*Problem details*
Each line in the data holding "name" should be listed.

[Dataset excerpts]
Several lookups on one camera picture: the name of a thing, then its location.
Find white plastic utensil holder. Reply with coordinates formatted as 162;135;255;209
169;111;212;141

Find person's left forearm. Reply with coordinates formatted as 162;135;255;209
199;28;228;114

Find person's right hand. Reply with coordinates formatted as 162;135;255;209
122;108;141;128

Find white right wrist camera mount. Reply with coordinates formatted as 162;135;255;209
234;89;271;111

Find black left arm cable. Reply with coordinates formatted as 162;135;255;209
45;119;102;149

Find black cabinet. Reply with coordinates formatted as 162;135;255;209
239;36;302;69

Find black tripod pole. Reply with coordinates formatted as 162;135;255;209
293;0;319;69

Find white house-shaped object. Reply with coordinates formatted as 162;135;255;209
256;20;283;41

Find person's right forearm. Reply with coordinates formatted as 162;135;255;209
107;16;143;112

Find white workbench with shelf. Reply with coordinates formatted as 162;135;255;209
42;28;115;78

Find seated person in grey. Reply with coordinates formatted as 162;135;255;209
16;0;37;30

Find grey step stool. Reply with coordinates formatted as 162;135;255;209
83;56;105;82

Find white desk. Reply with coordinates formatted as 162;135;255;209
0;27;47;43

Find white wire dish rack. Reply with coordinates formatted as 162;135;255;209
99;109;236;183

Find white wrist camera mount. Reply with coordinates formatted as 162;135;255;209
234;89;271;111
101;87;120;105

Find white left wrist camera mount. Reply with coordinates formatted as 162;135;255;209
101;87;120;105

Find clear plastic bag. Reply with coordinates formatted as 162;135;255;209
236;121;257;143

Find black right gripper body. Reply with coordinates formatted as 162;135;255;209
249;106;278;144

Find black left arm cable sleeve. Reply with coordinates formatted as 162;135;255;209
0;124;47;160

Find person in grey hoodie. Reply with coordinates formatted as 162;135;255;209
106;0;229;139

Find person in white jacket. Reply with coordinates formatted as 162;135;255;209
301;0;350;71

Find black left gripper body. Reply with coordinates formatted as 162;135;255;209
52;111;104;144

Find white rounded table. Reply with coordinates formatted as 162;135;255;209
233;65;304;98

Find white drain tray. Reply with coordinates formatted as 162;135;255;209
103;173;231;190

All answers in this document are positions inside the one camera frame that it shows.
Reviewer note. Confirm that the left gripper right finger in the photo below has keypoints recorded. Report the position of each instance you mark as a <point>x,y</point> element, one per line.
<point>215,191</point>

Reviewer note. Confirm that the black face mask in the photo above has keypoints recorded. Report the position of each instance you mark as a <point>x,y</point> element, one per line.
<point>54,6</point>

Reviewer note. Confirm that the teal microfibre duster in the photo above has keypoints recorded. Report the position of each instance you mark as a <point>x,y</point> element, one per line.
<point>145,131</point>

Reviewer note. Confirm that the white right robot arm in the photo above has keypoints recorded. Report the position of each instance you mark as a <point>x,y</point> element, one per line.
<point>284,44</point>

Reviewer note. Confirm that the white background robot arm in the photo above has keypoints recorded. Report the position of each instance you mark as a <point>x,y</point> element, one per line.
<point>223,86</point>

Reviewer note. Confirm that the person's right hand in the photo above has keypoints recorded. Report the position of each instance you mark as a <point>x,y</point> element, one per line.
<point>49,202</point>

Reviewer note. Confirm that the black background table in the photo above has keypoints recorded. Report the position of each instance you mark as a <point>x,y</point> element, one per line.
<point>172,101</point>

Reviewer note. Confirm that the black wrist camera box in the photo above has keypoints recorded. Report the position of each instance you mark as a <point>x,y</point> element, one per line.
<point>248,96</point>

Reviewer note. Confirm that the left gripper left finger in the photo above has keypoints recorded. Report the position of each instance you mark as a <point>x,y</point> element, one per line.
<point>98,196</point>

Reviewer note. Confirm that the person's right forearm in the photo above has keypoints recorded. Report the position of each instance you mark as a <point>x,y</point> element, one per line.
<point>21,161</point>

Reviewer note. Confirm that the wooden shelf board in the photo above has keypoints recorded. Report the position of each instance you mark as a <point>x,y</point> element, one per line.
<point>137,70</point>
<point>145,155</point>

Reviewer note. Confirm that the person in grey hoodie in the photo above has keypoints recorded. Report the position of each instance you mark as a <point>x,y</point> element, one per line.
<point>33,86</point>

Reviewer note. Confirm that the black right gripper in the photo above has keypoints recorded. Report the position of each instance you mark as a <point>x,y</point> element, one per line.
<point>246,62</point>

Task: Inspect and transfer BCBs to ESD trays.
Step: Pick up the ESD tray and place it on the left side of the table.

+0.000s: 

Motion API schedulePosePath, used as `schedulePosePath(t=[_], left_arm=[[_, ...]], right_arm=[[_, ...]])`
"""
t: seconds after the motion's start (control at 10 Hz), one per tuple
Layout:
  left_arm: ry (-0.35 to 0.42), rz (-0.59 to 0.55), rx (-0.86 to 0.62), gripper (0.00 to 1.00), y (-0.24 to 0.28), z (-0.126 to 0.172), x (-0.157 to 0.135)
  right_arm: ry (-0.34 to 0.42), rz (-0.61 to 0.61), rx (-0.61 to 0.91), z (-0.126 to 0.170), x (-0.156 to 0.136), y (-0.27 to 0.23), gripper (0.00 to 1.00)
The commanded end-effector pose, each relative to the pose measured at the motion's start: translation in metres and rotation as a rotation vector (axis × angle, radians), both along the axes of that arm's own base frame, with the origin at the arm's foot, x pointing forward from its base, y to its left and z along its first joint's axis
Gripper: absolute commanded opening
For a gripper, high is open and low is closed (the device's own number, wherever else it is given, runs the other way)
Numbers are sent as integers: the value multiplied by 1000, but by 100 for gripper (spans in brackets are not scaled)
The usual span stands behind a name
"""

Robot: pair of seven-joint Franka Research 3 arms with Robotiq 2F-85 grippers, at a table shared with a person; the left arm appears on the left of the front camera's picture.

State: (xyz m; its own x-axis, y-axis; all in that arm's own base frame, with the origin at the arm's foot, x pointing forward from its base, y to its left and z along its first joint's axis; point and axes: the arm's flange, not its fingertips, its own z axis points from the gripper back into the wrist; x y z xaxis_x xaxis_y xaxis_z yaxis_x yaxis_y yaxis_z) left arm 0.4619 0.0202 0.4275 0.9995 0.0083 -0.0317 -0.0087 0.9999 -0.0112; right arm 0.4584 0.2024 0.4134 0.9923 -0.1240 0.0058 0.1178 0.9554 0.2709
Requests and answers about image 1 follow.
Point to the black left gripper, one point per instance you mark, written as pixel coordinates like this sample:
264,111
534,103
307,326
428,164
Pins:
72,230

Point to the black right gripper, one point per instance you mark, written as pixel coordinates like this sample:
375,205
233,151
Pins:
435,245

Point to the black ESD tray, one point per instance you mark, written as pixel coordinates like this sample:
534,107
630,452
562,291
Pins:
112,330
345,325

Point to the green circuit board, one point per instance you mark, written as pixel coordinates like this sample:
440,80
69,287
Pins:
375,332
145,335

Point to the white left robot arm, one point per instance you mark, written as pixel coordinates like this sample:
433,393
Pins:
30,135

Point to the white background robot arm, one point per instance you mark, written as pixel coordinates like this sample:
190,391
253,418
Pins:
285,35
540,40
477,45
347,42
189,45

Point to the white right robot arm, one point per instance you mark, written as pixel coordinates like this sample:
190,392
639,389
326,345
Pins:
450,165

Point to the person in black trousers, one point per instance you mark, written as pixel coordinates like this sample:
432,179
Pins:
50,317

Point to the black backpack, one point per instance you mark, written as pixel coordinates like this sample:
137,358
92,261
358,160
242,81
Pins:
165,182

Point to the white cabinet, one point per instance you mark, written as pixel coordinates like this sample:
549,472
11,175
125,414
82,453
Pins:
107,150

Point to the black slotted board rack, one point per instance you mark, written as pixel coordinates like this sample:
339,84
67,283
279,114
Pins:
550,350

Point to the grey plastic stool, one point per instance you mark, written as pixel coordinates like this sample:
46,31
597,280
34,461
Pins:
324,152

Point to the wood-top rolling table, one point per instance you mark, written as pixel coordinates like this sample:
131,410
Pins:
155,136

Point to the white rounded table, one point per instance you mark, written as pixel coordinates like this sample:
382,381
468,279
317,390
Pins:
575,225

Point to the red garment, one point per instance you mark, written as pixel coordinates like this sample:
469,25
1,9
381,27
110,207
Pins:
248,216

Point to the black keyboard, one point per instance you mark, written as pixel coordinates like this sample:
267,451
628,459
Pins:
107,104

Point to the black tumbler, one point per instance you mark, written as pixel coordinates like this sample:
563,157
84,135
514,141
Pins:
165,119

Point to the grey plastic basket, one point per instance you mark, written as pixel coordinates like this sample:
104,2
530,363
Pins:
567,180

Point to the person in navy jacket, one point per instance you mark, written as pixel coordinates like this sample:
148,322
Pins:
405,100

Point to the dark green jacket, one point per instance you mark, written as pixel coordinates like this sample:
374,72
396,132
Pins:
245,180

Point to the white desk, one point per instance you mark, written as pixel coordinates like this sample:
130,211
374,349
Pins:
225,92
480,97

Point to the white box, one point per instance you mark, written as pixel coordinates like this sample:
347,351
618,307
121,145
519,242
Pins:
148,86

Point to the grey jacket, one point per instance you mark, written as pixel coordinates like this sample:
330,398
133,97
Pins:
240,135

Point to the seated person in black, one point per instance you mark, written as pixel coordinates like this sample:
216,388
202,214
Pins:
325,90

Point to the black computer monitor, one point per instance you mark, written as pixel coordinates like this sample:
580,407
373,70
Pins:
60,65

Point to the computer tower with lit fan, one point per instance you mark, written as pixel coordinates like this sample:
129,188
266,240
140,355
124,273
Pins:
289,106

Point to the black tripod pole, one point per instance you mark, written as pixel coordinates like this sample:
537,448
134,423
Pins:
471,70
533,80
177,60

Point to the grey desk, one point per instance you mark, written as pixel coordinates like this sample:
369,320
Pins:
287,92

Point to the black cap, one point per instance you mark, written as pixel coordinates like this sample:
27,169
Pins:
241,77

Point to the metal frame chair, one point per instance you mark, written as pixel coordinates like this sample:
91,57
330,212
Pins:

*Finished exercise*
Several lookups on one camera picture: the name of a thing, then its location.
The usual span stands behind a name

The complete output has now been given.